» How to complete this task: Your task is to return exactly the lines that run from the one containing "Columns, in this" through the end of the listing below, without any pictures.
####################
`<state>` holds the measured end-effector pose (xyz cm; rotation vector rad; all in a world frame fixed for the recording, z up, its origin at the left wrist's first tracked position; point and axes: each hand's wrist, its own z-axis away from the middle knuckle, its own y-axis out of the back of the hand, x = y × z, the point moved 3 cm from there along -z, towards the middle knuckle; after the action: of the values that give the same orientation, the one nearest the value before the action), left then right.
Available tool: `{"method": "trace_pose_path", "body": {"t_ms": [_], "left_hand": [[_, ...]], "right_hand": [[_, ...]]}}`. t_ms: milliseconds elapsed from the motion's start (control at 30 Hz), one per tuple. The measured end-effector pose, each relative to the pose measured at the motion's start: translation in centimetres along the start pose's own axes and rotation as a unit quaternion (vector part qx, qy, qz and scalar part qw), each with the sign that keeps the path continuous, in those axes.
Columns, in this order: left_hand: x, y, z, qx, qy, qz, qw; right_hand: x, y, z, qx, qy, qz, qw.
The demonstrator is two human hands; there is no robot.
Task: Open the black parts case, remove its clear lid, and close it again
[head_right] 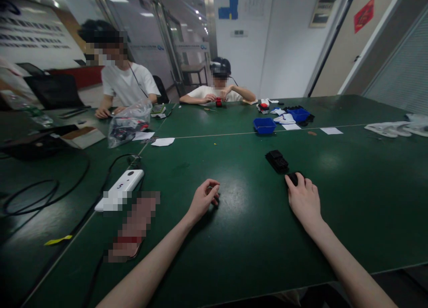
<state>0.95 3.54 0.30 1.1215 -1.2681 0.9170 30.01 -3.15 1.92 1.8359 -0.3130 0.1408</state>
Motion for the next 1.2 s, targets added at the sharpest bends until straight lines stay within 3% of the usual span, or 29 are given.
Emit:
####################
» Solution below:
Columns, in this order: left_hand: x, y, z, qx, qy, qz, qw; right_hand: x, y, z, qx, qy, qz, qw.
The demonstrator is two human hands; there is no robot.
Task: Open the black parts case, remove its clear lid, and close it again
[head_right] 
<state>0.95 3.54 0.30 1.1215 -1.2681 0.9170 30.01 -3.15 1.92 1.8359 -0.3130 0.1408</state>
Motion for the next 1.2 s, targets added at the sharpest bends until straight lines stay within 3% of the usual span, or 29 are given.
Emit:

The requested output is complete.